Hong Sang-soo does not experience writer’s block. He says he can’t. With On the Occasion of Remembering the Turning Gate in 2002, Hong adopted his now signature working method of writing the screenplay as he goes, waking up at 4 a.m. to write scenes that he will be shooting later that day. He has only characters and locations in mind and allows the weather of the day to guide his writing. This technique necessitates that he shoot his films in chronological order, and because he tends toward long takes, he only needs a day or two to edit an entire film.
For both Hill of Freedom (2014) and The Day After (2017), however, Hong had to deviate from his usual methods. For the former, he wrote the screenplay in the order of how events in the film unfold in sequence, but shuffled them during editing. For the latter, the use of flashbacks, a rare occurrence in his filmography, interrupted the chronology of production. The pairing of Hill of Freedom and The Day After in Film at Lincoln Center’s program of single-ticket double features dispels any misguided sense that Hong makes the same film over and over again, applying the same artistic strategies.
Hill of Freedom begins with Kwon (Seo Young-hwa) visiting her old workplace to retrieve a stack of letters from her old lover Mori (Kase Ryo). She drops the stack, causing these undated letters to scatter on a staircase. As she reads them in a coffee shop , the film presents events described in the letters in broken sequence. In one of the many drinking scenes, a staple of Hong’s filmography, Mori tells the owner of the titular coffee shop, “Our brain makes up our mind-frame of time continuity: past, present, future . . . we don’t have to experience life like that . . . but in the end, we cannot escape this frame of mind.” While the film’s achronological structure destabilizes linear temporality, it ends up underscoring Mori’s point as we, like Kwon, try to piece these events together in the “correct” order and make sense of the story.

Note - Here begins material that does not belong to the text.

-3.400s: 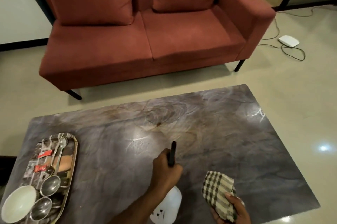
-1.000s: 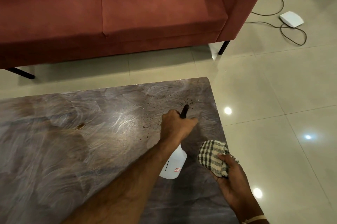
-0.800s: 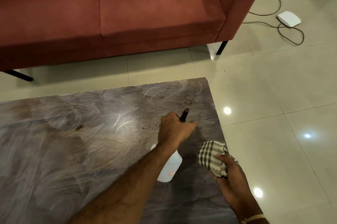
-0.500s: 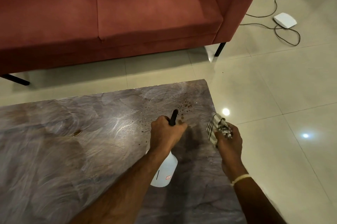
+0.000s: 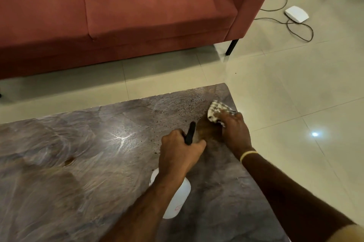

The Day After revolves around an extramarital affair between Bong-wan (Kwon Hae-hyo), a writer and publisher, and his former employee Chang-sook (Kim Sae-byeok). In the first minutes, we see Bong-wan fleeing his suspicious wife at home to go to work. During his walk across an apartment complex to a nearby train station, a series of flashbacks reveal Bong-wan’s alcohol-fueled, intimate moments with Chang-sook and his desperate nighttime exercise routine, which torments him even more. Here, the past and the present collapse onto each other and Bong-wan experiences them concurrently. If time is merely the framework of our mind, like Mori says, perhaps it is possible to experience it according to the logic of our emotions, Hong seems to wonder.
Hill of Freedom and The Day After screen tonight, April 16, at Film at Lincoln Center as part of the series “The Hong Sangsoo Multiverse.”